Activity. For the records below, print the lines from the line with "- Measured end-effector" through the line with "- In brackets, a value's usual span" exactly as written; include both end lines and exclude the rest.

Given entries.
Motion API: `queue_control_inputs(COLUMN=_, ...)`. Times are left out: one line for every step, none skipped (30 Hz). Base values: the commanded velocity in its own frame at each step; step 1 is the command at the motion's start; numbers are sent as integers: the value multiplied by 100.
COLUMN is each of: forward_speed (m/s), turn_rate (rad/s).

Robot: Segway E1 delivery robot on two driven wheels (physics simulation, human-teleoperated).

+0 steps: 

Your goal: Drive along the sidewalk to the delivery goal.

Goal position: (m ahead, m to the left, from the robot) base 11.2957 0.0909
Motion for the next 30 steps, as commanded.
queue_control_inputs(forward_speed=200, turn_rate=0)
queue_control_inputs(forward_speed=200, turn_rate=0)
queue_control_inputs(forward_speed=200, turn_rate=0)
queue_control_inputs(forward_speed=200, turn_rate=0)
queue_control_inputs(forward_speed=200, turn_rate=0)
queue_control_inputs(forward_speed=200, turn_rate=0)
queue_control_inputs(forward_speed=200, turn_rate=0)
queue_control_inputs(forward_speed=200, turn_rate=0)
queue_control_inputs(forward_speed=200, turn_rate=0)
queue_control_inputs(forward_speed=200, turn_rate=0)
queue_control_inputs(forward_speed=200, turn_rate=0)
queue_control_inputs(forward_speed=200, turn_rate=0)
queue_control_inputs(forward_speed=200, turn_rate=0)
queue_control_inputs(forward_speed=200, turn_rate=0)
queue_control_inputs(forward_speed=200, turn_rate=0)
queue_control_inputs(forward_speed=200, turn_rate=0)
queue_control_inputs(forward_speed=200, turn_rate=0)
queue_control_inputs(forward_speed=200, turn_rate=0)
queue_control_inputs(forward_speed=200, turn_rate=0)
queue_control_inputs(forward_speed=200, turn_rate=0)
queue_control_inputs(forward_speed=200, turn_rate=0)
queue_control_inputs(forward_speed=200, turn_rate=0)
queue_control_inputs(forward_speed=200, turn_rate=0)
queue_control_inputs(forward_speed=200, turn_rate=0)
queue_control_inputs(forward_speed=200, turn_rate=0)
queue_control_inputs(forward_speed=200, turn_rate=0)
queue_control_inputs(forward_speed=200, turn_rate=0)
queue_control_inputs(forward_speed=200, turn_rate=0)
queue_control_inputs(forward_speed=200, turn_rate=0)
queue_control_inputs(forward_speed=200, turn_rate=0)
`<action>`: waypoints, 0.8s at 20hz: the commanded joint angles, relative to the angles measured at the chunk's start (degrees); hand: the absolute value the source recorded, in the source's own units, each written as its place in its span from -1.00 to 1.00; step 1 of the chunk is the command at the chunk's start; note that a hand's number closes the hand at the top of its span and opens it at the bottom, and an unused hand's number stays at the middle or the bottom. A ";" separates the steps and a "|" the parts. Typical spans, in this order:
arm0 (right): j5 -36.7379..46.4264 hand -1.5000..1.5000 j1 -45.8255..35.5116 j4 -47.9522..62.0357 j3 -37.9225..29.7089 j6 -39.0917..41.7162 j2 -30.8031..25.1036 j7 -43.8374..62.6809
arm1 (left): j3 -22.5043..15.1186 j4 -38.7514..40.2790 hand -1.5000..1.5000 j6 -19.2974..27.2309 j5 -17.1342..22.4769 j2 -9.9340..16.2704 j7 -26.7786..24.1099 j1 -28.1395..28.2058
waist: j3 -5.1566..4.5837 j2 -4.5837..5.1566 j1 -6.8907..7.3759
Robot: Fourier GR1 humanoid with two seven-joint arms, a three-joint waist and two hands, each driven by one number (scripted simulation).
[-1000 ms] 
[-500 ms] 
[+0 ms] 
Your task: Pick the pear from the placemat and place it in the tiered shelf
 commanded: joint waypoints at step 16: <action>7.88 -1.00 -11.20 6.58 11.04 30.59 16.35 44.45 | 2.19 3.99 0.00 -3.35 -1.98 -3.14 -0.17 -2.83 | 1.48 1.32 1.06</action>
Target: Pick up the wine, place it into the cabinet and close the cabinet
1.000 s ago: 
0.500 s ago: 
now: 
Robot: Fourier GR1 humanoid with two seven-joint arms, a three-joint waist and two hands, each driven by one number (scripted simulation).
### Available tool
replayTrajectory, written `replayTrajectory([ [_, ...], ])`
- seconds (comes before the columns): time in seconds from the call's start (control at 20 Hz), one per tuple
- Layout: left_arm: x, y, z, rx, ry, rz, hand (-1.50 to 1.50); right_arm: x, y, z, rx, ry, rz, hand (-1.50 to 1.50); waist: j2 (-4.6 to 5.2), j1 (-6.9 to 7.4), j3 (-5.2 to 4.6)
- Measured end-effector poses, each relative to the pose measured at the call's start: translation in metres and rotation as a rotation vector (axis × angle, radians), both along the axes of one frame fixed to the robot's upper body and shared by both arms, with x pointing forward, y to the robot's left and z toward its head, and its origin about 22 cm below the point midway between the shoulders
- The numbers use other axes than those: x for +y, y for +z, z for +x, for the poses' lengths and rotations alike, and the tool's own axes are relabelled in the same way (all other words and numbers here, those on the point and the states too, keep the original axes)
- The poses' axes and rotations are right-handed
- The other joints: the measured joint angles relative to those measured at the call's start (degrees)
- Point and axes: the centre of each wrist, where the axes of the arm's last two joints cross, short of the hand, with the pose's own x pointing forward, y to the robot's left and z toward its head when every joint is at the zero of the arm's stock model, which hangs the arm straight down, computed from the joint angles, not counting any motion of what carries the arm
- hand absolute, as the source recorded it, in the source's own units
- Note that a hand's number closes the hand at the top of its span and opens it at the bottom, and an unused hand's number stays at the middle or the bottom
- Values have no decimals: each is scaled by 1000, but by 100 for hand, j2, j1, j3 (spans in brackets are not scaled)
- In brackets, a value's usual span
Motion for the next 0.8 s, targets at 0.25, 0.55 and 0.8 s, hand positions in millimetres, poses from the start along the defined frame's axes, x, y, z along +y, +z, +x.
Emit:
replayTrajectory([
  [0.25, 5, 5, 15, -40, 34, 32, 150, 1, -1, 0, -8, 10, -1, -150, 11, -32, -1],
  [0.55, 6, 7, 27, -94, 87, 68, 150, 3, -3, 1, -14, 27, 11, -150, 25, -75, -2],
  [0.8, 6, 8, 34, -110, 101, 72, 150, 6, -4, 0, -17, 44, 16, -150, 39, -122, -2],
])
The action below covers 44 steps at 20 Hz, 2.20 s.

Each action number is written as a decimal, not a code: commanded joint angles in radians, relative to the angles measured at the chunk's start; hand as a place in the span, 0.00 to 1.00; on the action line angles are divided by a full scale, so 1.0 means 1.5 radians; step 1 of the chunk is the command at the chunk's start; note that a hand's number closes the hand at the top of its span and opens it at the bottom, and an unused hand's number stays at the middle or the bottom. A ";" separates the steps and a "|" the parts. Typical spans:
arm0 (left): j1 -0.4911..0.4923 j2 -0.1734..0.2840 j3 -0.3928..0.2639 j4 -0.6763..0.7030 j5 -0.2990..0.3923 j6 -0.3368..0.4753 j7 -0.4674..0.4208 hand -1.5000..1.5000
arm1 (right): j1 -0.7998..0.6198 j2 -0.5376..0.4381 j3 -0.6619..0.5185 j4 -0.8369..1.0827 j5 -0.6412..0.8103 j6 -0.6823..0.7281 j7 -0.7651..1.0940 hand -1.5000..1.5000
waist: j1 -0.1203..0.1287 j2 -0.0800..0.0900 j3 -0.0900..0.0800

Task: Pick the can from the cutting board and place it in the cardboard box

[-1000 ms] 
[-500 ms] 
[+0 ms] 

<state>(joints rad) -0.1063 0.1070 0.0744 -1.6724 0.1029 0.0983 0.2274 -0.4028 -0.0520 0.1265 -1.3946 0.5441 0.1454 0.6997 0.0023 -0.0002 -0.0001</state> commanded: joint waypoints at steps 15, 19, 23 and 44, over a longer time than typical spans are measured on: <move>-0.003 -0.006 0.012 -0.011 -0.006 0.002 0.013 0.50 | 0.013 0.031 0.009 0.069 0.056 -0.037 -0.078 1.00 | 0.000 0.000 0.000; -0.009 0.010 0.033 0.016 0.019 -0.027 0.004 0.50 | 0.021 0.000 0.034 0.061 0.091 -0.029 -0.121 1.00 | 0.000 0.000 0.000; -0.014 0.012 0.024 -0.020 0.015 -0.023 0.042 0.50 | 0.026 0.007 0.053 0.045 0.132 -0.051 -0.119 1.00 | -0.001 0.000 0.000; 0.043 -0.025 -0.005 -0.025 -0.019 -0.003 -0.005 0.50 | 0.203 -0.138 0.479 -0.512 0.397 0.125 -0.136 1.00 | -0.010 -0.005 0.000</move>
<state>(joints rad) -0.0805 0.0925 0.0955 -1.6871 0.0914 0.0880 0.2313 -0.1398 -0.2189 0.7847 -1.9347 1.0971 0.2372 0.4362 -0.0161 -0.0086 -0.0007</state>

Answer area.
- Measured end-effector poses, each relative to the pose measured at the call's start: translation in metres and rotation as a rotation vector (axis × angle, radians), both along the axes of one frame fixed to the robot's upper body and shared by both arms, with x pointing forward, y to the robot's left and z toward its head, and its origin about 22 cm below the point midway between the shoulders
- The numbers use other axes than those: x for +y, y for +z, z for +x, for the poses' lengths and rotations alike, and the tool's own axes are relabelled in the same way (all other words and numbers here, those on the point and the states too, keep the original axes)
- The poses' axes and rotations are right-handed
- The other joints: the measured joint angles relative to those measured at the call's start (degrees)
- Point and axes: the centre of each wrist, where the axes of the arm's last two joints cross, short of the hand, with the pose's own x pointing forward, y to the robot's left and z toward its head when every joint is at the zero of the arm's stock model, which hangs the arm straight down, computed from the joint angles, not counting any motion of what carries the arm
- hand absolute, as the source recorded it, in the source's own units
- Note that a hand's number closes the hand at the top of its span and opens it at the bottom, and an unused hand's number stays at the middle or the bottom
- Values have no decimals: each is scaled by 1000, but by 100 for hand, j2, j1, j3 (spans in brackets are not scaled)
- In brackets, a value's usual span

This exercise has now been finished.